## RAW DATA:
===============

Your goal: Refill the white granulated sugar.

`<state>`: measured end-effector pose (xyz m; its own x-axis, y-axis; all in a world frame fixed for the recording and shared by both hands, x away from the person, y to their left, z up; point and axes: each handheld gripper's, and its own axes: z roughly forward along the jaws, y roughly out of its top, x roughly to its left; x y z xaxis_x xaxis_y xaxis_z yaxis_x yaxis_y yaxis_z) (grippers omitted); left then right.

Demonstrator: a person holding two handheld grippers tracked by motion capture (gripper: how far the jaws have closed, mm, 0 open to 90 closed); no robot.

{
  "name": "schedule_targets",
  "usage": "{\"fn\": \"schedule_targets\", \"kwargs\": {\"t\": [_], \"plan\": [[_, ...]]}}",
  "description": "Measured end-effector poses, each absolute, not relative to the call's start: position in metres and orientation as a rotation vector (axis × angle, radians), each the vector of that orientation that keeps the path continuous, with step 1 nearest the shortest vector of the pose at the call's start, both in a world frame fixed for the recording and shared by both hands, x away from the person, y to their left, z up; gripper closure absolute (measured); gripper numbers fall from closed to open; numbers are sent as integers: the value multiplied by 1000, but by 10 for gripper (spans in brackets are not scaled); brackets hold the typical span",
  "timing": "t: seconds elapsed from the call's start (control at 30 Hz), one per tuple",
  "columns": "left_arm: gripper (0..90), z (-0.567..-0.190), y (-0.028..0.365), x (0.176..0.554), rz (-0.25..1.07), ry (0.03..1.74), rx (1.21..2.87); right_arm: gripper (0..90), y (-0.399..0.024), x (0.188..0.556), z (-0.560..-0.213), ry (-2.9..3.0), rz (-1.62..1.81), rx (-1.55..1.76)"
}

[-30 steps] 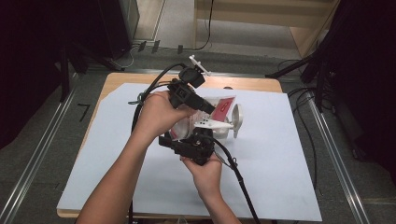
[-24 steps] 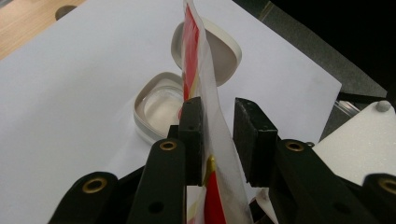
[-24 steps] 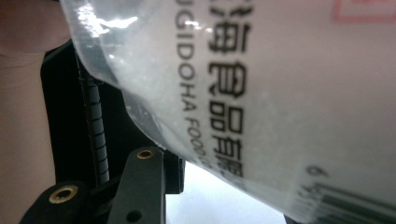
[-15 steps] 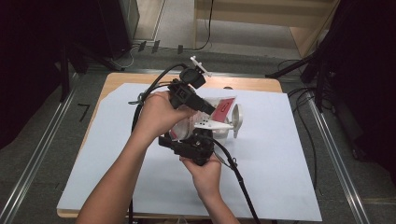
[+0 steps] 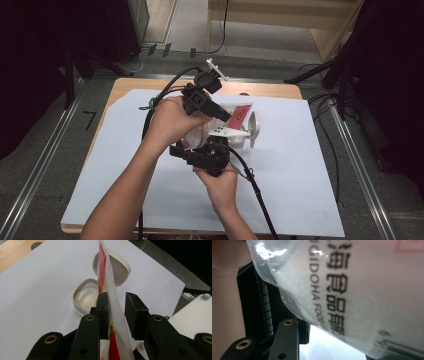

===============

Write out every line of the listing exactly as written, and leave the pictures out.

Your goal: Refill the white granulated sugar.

`<state>`: measured end-effector pose (xyz m; its own x-axis, y-axis; all in a world frame fixed for the recording and shared by both hands, x away from the person, y to their left, z up; point and axes: each handheld gripper's, and its own axes: z roughly forward along the jaws, y roughly out of its top, x roughly to its left; x y z xaxis_x xaxis_y xaxis_z yaxis_x yaxis_y yaxis_z) (grippers omitted); left then right.

Demonstrator: a person holding two handheld grippers tracked by motion capture (gripper: how far the jaws have closed, mm, 0 open to 90 closed); no robot.

{
  "name": "schedule_targets",
  "usage": "{\"fn\": \"schedule_targets\", \"kwargs\": {\"t\": [_], \"plan\": [[_, ...]]}}",
  "description": "Measured end-effector poses, each absolute, not relative to the call's start: position in metres and orientation as a rotation vector (axis × angle, radians), each the vector of that orientation that keeps the path continuous, with step 1 nearest the shortest vector of the pose at the call's start, both in a world frame fixed for the recording and shared by both hands, x away from the person, y to their left, z up; gripper closure absolute (measured); gripper numbers fall from closed to open; numbers are sent as integers: the value multiplied by 1000, but by 10 for gripper (spans in brackets are not scaled); brackets hold the typical span",
  "timing": "t: seconds elapsed from the call's start (control at 30 Hz), one per tuple",
  "columns": "left_arm: gripper (0..90), z (-0.567..-0.190), y (-0.028..0.365), x (0.176..0.554), rz (-0.25..1.07), ry (0.03..1.74), rx (1.21..2.87); right_arm: gripper (0..90), y (-0.399..0.024), x (0.188..0.556), z (-0.560..-0.213), ry (-2.9..3.0), rz (-1.62..1.81), rx (-1.55..1.76)"
}

[-30 steps] 
[-24 steps] 
[-24 steps] 
[-15 steps] 
[+0 steps] 

This response contains the complete answer.